Segment Start: INFORMATION SUPPLIED

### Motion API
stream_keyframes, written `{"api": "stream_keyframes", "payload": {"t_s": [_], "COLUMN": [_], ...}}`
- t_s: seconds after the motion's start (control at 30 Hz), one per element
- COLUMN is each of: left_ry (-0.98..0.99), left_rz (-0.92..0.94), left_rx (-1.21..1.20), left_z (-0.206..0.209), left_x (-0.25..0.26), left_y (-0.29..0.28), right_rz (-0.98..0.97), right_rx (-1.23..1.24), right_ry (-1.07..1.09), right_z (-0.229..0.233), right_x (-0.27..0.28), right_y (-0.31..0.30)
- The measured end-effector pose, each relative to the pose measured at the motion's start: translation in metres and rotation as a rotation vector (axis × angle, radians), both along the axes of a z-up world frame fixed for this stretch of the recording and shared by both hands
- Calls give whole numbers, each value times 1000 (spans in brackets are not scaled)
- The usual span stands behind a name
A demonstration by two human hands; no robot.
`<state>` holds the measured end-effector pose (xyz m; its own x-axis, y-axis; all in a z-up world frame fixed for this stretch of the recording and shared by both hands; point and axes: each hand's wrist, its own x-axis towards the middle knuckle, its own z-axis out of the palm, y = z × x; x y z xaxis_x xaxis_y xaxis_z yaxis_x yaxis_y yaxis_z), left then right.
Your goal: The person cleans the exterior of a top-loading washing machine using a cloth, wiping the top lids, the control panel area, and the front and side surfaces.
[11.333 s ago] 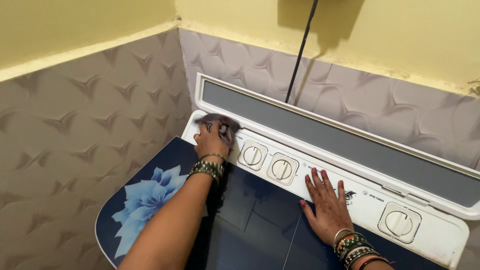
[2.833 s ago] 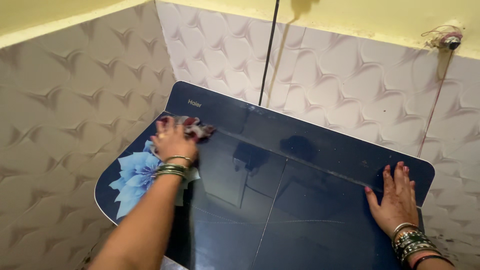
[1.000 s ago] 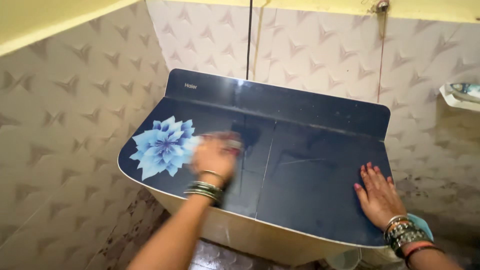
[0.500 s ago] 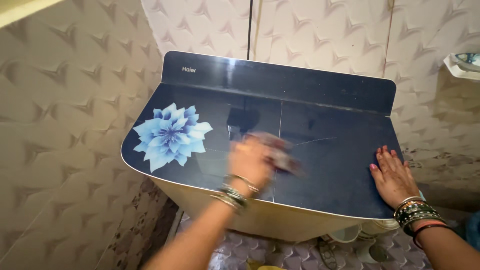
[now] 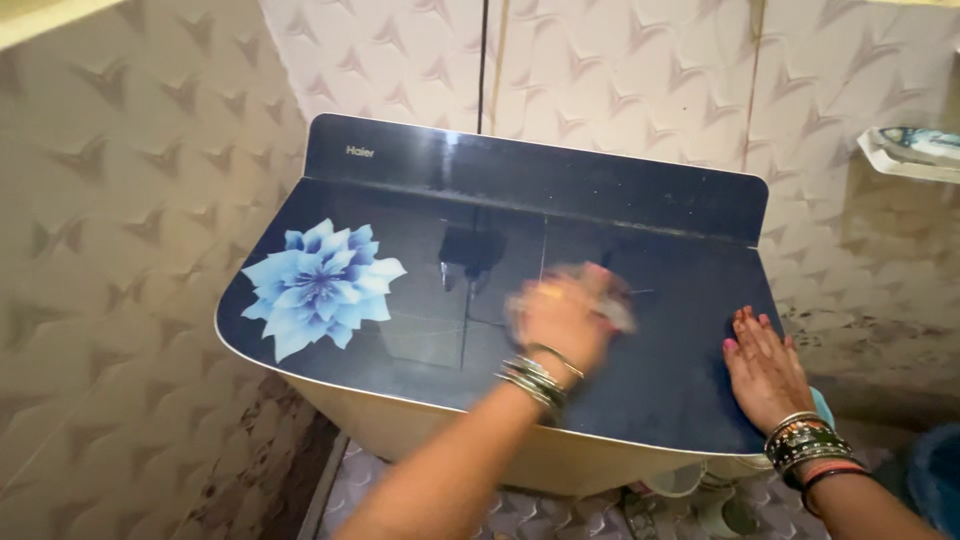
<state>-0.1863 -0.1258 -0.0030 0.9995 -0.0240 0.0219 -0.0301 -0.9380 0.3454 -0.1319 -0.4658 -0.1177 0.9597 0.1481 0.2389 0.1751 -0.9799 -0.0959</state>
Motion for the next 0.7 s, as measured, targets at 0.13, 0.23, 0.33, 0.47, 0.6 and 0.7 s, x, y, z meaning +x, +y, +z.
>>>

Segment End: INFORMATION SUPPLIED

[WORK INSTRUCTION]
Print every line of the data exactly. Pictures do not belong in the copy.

[ANSWER TO THIS PROBLEM]
### Motion API
stream_keyframes, written `{"api": "stream_keyframes", "payload": {"t_s": [_], "COLUMN": [_], ...}}`
- t_s: seconds after the motion's start (control at 30 Hz), one per element
- COLUMN is each of: left_ry (-0.98..0.99), left_rz (-0.92..0.94), left_rx (-1.21..1.20), left_z (-0.206..0.209), left_x (-0.25..0.26), left_y (-0.29..0.28), right_rz (-0.98..0.97), right_rx (-1.23..1.24), right_ry (-1.07..1.09), right_z (-0.229..0.233), right_x (-0.27..0.28), right_y (-0.31..0.30)
- The measured end-effector pose, each relative to the pose measured at the motion's start: translation in metres and rotation as a rotation vector (axis × angle, radians), both along the axes of a z-up world frame fixed for this stretch of the recording and shared by both hands
- Calls give whole numbers, each value times 1000 (spans in brackets are not scaled)
- The usual span stands behind a name
A demonstration by two human hands; no robot.
`<state>` holds the measured end-effector pose (xyz m; its own x-axis, y-axis; all in a z-up world frame fixed for this stretch of the recording and shared by both hands; point and axes: each hand's wrist, its own x-axis towards the middle knuckle, its own z-axis out of the palm, y = z × x; x y z xaxis_x xaxis_y xaxis_z yaxis_x yaxis_y yaxis_z), left then right.
Your goal: The person cleans the exterior of a top-loading washing machine using a cloth, wiping the top lids, the control panel area, and the front and side surfaces.
[11.333 s ago] 
[2.833 s ago] 
[1.000 s ago] 
[0.500 s ago] 
[now] 
<state>-0.1863 -0.1258 -0.0030 0.9995 -0.0240 0.0219 -0.0301 -0.9380 0.3454 -0.1319 -0.4658 -0.1177 0.9597 0.1481 0.2389 0.1751 -0.9799 -0.0959</state>
Motion for the next 0.7 s, as measured, targets at 0.13, 0.23, 0.33, 0.47, 0.6 and 0.7 s, x, y, z meaning +x, +y, +z.
>>>

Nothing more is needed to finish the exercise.